Tuesday, October 7, 2008

Subprime Takedown

Here's the infamous SNL skit from this past weekend starring George Soros and the Herbert and Marion Sandler - who are blamed in the piece for the subprime mortgage debacle - taken down from the show's website for some reworking. If this link doesn't work, it's because NBC has made Youtube remove it - but a revised version is expected to be posted.



Michelle Malkin has a good run through on the whole episode, with speculation as to the reason for the removal.

As Todd Thurman at Heritage notes, the Sandlers are left-wing moguls who built “a
mortgage company whose major product was subprime mortgages and they sold it to Wachovia for $24.2 billion in 2006
. And what do the Sandlers do when they are not peddling subprime garbage? They are busy writing checks to leftist groups like the Center for American Progress, the American Civil Liberties Union, and Association of Community Organizations for Reform Now (ACORN). Yes that ACORN.”

Surprising that SNL would skewer major liberal power-brokers, and there's been speculation that they pressured the network into hiding the video.

Sandler, 77, spoke to The Associated Press in the San Francisco office of his family’s charitable foundation the morning after NBC’s “Saturday Night Live” broadcast a skit deriding the Sandlers as predatory lenders who had duped unsophisticated borrowers and Wachovia, too. A caption shown on during the sketch skewered the Sandlers as “people who should be shot.”

Although the timing of the interview was coincidental, Sandler was seething after watching a replay of the skit on the Internet.
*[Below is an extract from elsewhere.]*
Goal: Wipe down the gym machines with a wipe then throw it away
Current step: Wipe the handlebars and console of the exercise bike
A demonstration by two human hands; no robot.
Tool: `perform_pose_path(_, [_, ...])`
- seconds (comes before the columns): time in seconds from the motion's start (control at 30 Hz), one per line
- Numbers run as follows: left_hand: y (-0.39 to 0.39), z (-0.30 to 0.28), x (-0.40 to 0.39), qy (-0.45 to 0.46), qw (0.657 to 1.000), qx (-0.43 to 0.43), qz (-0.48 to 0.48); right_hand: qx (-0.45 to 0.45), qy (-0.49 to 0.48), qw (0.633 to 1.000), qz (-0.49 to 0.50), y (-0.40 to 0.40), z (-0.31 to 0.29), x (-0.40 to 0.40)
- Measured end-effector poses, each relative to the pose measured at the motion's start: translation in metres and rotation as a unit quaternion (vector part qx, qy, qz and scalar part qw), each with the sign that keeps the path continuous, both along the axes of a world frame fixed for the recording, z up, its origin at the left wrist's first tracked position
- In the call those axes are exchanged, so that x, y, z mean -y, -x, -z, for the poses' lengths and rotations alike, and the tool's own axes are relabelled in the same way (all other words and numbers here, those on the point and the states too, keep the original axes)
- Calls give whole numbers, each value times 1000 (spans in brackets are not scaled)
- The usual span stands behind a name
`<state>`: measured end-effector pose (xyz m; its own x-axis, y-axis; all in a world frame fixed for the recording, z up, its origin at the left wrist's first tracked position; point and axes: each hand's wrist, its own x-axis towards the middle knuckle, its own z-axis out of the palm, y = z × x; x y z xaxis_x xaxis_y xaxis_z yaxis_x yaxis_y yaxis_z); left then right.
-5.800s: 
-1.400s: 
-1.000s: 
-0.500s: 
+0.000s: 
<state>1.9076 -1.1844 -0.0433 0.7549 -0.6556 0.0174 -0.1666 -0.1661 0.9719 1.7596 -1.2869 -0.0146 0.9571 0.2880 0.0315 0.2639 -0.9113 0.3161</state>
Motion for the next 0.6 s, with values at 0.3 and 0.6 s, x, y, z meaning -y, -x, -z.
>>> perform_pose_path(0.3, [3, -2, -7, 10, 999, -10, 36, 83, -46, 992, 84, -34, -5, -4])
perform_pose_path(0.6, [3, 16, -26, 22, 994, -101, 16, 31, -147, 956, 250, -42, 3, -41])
“I have been listening to this crap for two years,” Sandler said. “We are being unfairly tarred. People have been telling us to speak out for some time, but we didn’t think it was appropriate. That was clearly a mistake.”
NBC says the skit being removed from the SNL website had nothing to do with outside pressure.

NBC's removal of the sketch without explanation Monday caused uproar among some viewers, who flooded the network with calls and e-mails, believing the sketch's right-leaning stance must have prompted the media outlet to censor its message.

But sources say the real reason for the removal was a faux C-SPAN ticker line that ran across the bottom of the screen during the skit reading "people who should be shot" and listed the Sandlers.